Résumé
Le cancer de la prostate est le cancer le plus fréquent chez l'homme de plus de 50 ans et la
deuxième cause de décès par cancer. Comme les cellules tumorales prostatiques ont besoin
d'hormones mâles - les androgènes - afin de proliférer et de survivre, la privation
androgénique est un traitement de référence dans la prise en charge du cancer de la
prostate. Malheureusement, la réponse au traitement hormonal n'est que transitoire et la
majorité des patients progressent vers un statut androgéno-résistant conduisant à la mort.
Les mécanismes moléculaires de cet échappement sont encore mal connus. Au laboratoire,
nous avons montré que la sphingosine kinase-1 (SphK1) est surexprimée dans le tissu
tumoral prostatique par rapport au tissu sain adjacent, et que son activité enzymatique
augmente avec l'agressivité tumorale. La SphK1 - de nature oncogénique - est responsable
de la production de sphingosine 1-phosphate, un sphingolipide qualifié de promoteur de
tumeur car impliqué dans la prolifération cellulaire, l'angiogenèse et la résistance à
l'apoptose. Dans notre travail de thèse, nous avons exploré le rôle potentiel de la SphK1
dans la régulation androgéno-dépendante de la prolifération et la survie des cellules
tumorales prostatiques.
Dans un premier temps, nous montrons que la privation en androgènes, dans la lignée
prostatique hormono-dépendante LNCaP, entraîne une inhibition rapide et transitoire de
l'activité SphK1 qui est corrélée à une forte inhibition de la prolifération cellulaire. Ces
données ont été confirmées in vivo, sur un modèle de xénogreffe orthotopique de cellules
LNCaP/GFP sur souris SCID, puisque la perte du volume tumoral induite par la castration
est associée à une profonde inhibition de l'activité SphK1 dans le tissu prostatique. Nous
démontrons que cette perte des capacités prolifératives peut être surmonté par la
surexpression du gène codant pour la SphK1. L'addition de dihydrotestostérone (DHT)
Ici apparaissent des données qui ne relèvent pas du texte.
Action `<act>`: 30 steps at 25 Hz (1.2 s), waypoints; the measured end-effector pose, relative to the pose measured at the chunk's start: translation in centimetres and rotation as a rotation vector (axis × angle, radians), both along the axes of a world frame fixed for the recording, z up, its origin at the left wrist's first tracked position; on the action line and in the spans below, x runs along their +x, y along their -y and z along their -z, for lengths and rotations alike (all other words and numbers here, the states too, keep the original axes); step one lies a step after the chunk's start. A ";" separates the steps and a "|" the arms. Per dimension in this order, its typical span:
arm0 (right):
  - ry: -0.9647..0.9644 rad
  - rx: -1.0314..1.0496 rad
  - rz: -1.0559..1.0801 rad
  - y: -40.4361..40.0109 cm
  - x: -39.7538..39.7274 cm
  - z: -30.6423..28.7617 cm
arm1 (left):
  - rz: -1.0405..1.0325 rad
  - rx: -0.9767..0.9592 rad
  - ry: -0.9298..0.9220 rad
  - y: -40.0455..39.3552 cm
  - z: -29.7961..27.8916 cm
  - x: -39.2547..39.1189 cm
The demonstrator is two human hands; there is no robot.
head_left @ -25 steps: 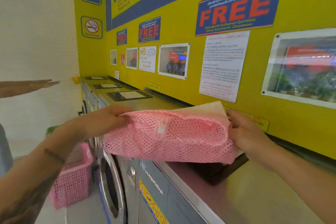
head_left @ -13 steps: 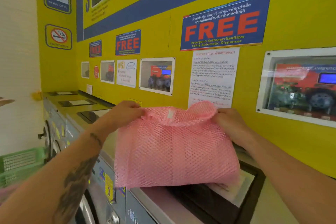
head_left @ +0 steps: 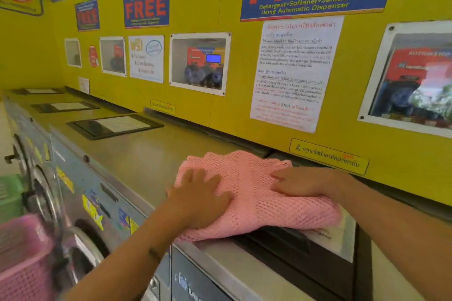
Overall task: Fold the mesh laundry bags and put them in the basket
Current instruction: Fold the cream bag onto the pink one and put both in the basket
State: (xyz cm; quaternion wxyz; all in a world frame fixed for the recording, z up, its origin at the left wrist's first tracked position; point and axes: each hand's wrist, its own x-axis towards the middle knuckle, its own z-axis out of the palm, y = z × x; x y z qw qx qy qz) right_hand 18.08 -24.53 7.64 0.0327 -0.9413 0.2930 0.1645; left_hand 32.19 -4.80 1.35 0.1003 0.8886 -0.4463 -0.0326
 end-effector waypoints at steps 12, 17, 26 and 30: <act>0.382 0.210 -0.023 -2.0 3.1 1.5 | -0.115 -0.793 -0.004 -6.3 -2.2 2.0; 0.411 0.308 -0.085 -3.3 1.9 0.7 | -0.397 -0.700 -0.257 -9.7 1.6 -4.2; 0.436 0.372 -0.176 -8.5 -2.0 0.9 | -0.349 -0.949 -0.929 -11.0 2.7 -8.7; 0.596 0.270 -0.303 -9.5 -3.7 1.3 | -0.322 -1.018 -0.727 -11.3 0.8 -10.3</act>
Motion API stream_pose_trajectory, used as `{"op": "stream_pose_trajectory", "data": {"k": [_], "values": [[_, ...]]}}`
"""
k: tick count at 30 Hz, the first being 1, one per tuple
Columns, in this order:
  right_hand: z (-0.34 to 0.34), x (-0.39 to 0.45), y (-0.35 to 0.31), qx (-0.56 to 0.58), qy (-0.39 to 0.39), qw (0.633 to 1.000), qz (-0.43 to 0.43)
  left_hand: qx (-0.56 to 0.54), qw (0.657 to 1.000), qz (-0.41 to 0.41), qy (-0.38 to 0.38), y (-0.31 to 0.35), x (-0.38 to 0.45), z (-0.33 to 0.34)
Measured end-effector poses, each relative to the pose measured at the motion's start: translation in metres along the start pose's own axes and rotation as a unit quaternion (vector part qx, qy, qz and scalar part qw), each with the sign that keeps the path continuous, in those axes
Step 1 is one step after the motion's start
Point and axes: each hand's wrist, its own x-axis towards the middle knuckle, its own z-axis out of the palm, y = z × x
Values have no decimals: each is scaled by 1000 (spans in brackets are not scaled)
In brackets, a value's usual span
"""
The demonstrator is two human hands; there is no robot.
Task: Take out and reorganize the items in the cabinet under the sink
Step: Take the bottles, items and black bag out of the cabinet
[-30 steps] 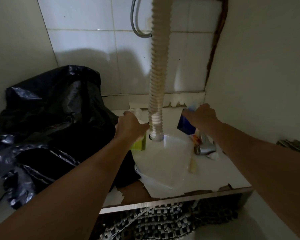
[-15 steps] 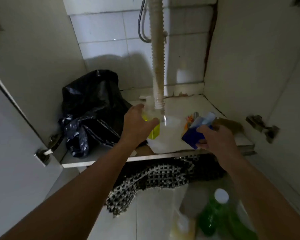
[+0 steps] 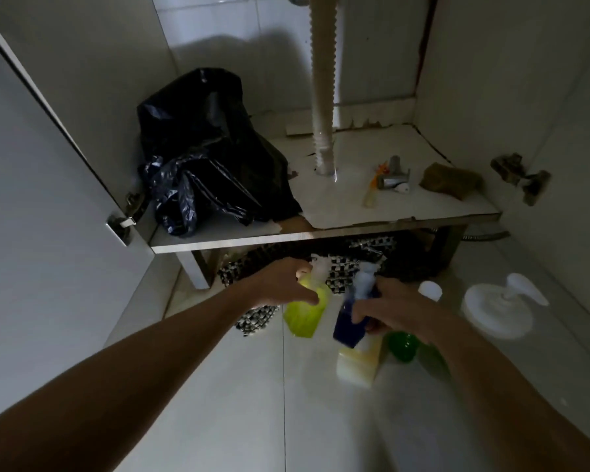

stimule l'activité SphK1 et permet de ré-induire la prolifération cellulaire vraisemblablement
via un mécanisme PI3Kinase-dépendant. Par ailleurs, l'inhibition pharmacologique de la
SphK1 inhibe de façon très significative les effets prolifératifs de la DHT.
Dans un deuxième temps, nous avons démontré l'implication de la voie SphK1/S1P dans la
progression des cellules LNCaP vers le statut androgéno-résistant. Lors de la privation
prolongée en androgènes nous observons une augmentation progressive de l'activité et de
l'expression protéique de la SphK1 associées à la transdifférenciation neuroendocrine des
cellules qui est caractérisée par un changement de morphologie et l'augmentation de la
sécrétion du NSE. Ces phénomènes sont de type adaptatif puisque la réintroduction des
androgènes induit une complète réversion du phénomène.
Ces travaux impliquant la SphK1 dans la transition vers l'hormono-indépendance suggèrent
que l’inhibition pharmacologique de la SphK1 pourrait représenter une stratégie viable pour
prévenir ou retarder la progression vers l’androgéno-indépendance.